Provided that you understand the following information to be incomplete and somewhat outdated with regards to the newer processors in the x86 family, this primer on the 8086 architecture is probably very useful to get one started with Assembly language for the x86 family.
The advantage of starting with this "antiquity of a CPU" (still in use, actually), is that the fundamental concepts are all there, unencumbered of the newer sets of registers, fancy addressing modes, modes of operation and other concepts. The bigger sizes, features and modes of the newer CPUs merely introduce a combinatorial explosion of options, all (most?) of them useful in their way, but essentially irrelevant for an initiation.

mjv
I think i get it now. there is just one but. you said every label stands for an address so in the second instruction what is actually stored to L1 is AL address.. ? ?
stupid_idiot
In the second instruction, the address at label L1 is set to the value of the AL register.
Benoit Miller
@stupid_idiot (btw, you don't seem to be either). No, AL (and AH, AX and all register names) are _not_ memory location, and don't have an address per se. They merely reference a particular location within the CPU itself. Indeed, I meant to "correct" you on the use of the expression "dereferencing al register" in your question; there is no dereferencing taking place with regards to AL, in this very context, the Addressing mode for for AL in this context is "register". (this could get confusing for sometimes registers can be used to produce an address in memory which is then de-referenced)
mjv
oh..that ....oh.. i just realized, you probably can't address registers like the rest of the memory space.. but how is then AL translated into machine code?
stupid_idiot
ah yea.. everything is clear now. thank you so much, you just spared me a lot of time i would waste with trial and error method :)
stupid_idiot
@stupid_idiot With regards to "translating" the instruction to machine code, the "AL" corresponds to a few bits within the pattern of the code. (This is unlike say L1 which is also found in the assembly but as stand-alone operand directly visible when inspecting memory). AL (or "references" to other registers) have to be "decoded out" instruction code, typically in the form of a 3 bits code giving up to 8 register names, to be understood explicitly on the basis of other bits or context. See Intel's x86 Instruction Set reference for details on this.
mjv
yep, I read the instruction set to i8086 and I think I get it now. I suppose it is designed like this because registers have a purpose for the processor's function in contrast to everything that is adressed regulary on the bus. thx a lot again for all the effort you have made to help me I really appreciate it. You've got my respect :)
stupid_idiot
+1  A: 

It's hard to follow your question, but I'll try to help out.
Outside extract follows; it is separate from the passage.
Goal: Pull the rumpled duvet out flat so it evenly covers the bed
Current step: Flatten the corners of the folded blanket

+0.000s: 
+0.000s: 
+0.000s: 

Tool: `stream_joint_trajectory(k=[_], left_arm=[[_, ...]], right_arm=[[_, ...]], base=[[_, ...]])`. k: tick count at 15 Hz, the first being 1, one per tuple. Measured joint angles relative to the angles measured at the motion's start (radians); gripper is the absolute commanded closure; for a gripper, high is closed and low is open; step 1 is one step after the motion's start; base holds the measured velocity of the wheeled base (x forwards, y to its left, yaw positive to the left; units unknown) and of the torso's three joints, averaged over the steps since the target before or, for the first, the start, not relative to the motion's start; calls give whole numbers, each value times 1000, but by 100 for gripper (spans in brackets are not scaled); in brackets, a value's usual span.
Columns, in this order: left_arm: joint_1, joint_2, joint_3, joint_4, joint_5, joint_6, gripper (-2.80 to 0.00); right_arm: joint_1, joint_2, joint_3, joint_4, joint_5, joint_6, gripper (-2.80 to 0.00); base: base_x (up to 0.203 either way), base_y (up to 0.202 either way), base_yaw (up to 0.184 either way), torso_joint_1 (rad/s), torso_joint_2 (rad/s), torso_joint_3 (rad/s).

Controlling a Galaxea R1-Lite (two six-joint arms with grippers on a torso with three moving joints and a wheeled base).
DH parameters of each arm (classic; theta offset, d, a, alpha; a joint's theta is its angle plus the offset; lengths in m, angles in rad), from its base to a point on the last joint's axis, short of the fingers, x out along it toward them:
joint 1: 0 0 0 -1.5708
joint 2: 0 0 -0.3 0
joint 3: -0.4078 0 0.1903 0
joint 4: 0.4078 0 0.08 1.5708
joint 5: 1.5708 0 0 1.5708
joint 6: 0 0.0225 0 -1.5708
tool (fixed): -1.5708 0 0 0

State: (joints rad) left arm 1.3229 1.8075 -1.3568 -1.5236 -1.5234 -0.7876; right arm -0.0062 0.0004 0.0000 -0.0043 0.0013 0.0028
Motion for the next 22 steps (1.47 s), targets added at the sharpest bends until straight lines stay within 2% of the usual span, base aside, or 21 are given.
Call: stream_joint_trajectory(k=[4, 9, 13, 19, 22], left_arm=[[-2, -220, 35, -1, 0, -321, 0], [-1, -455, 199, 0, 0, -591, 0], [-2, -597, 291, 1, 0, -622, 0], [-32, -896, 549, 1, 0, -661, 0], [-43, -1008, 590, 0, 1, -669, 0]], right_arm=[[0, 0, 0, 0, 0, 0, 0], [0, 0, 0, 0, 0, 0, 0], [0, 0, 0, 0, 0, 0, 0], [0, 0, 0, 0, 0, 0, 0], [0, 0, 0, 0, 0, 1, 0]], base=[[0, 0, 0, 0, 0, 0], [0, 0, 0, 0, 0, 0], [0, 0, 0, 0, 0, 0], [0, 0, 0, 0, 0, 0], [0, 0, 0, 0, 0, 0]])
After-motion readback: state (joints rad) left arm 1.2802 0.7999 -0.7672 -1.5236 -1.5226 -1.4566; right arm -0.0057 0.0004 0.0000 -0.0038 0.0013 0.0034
In assembly, a symbol is just a name for a an address. In your assembly source, L1 is a symbol defined elsewhere, which the assembler will resolve as an offset to memory.

When dereferencing (using the [] notation), you can dereference a register (as in "mov al, [esi]") or an address (as in "mov al, [L1]"). Both statements do the same thing, the only difference is where the address comes from.
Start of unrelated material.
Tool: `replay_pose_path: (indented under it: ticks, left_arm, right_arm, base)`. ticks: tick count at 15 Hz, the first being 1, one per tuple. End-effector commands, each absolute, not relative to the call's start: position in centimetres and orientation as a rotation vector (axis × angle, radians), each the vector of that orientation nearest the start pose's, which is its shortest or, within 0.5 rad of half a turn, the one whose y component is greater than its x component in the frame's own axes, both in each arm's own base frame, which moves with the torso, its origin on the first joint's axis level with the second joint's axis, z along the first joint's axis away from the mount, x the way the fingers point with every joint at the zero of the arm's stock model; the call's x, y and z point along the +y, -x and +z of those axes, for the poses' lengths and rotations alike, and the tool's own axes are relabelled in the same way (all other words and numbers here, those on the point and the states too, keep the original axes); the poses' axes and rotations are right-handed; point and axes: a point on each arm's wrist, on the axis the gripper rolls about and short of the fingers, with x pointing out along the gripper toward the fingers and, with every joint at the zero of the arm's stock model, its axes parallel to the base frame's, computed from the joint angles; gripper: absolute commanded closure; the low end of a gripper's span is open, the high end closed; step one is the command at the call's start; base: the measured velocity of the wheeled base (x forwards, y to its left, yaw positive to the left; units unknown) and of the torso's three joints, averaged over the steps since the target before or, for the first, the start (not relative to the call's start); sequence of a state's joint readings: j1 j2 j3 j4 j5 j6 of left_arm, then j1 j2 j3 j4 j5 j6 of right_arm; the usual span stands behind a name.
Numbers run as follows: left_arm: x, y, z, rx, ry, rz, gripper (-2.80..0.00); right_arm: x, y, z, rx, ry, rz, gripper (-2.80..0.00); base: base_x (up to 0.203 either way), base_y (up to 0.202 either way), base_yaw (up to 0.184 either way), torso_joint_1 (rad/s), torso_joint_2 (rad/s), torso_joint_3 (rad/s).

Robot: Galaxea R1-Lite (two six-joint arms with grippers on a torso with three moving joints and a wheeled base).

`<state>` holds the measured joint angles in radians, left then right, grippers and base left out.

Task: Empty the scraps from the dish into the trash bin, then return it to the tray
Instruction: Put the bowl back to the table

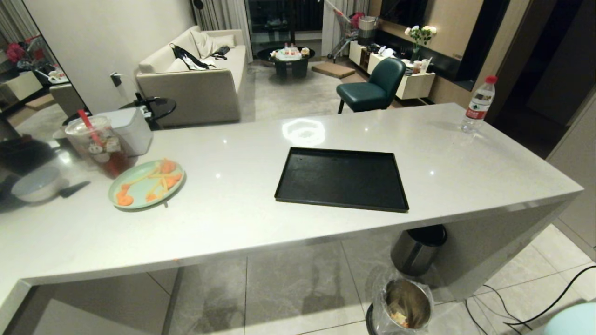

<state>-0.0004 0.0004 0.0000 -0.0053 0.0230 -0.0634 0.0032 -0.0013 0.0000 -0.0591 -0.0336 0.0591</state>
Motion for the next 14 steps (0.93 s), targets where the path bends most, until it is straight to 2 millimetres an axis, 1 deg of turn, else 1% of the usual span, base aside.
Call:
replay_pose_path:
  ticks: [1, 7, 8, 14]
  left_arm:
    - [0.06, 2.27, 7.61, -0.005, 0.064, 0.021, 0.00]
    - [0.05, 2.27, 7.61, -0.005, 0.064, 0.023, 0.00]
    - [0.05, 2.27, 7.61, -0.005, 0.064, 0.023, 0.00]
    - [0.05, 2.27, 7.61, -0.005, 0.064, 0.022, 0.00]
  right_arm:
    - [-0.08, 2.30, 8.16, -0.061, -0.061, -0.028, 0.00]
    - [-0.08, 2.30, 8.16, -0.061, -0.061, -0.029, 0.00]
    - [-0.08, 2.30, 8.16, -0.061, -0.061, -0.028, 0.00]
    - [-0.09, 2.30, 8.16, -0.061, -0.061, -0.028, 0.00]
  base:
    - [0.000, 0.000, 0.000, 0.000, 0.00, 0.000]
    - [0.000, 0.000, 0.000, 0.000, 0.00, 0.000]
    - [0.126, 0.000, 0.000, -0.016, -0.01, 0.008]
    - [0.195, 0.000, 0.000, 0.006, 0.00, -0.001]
I recommend downloading the Intel CPU Documentation and skimming through the instruction reference. If you don't want to be overwhelmed, start reading from an older x86 processor (say, 486 or older), that documentation isn't exactly friendly but it is quite useful to have on hand.
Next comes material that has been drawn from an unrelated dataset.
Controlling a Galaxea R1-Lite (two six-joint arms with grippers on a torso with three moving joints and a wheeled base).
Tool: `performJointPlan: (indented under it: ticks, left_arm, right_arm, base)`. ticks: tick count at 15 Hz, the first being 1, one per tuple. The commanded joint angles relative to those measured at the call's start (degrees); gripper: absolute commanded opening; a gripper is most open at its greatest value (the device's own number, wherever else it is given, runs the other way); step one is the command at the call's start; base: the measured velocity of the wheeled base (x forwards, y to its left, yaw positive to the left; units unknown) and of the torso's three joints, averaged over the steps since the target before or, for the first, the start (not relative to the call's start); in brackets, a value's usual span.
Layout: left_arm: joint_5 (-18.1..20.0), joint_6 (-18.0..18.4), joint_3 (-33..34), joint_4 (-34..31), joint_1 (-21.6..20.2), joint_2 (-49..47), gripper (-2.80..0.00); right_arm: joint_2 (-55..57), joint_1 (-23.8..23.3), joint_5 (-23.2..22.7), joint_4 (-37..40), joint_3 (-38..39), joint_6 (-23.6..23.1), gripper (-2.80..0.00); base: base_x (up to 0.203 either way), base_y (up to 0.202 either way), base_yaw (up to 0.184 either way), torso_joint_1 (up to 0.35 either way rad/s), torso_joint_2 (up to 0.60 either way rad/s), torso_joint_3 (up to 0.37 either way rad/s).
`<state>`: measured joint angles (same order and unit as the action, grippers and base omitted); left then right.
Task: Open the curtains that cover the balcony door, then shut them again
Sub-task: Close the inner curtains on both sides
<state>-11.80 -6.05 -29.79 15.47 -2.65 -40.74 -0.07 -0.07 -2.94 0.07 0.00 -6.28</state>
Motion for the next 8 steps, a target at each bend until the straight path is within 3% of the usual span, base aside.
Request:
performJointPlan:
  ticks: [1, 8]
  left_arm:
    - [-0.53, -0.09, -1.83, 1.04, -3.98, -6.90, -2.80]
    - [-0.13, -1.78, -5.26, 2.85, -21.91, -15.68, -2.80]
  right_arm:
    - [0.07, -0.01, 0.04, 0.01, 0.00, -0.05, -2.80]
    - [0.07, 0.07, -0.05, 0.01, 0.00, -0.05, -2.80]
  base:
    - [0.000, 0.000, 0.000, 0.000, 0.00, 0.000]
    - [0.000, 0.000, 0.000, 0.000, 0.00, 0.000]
I don't know the specifics of NASM, I learned assembly 15 years ago with Turbo Assembler, and that knowledge is still useful today :)

Also, might I suggest you try Googling for "x86 assembly tutorial", you'll find plenty of relevant documentation that may be useful for you.

Benoit Miller
+1  A: 

oh and one last thing, NASM adds a bunch of 0xAA55 under my code (this sequence is supposed to end the program right?), why is it there so many times? thank you very much for reading it to here..

I'm pretty sure thats only applicable if your creating a bootloader. It is the "boot signature." Say you write this code to a floppy(is your produced machine code also exactly 512 bytes?), well when you want to start the computer with this bootloader code, the BIOS will look at the floppy and determine if it's an actual bootloader. In order to do that, it will look at the last two bytes of the first sector of the floppy, which should be 0xAA55 to indicate that it is bootable.. (also, this works the same way if your booting off of harddrive, or thumb-drive, or whatever. Slightly different for CDs because they have 4096 byte sectors)

In your source code, is like the last line something like $(times.. db 0xAA55 or something like that? If your not intending on making a bootloader, you can effectively remove that line.

Earlz
thank you Earlz. I was a bit confused because i thought it's a regular instruction, what is wrong.. now that I know it's just NASM funky mode for easier coding everything is clear to me.
stupid_idiot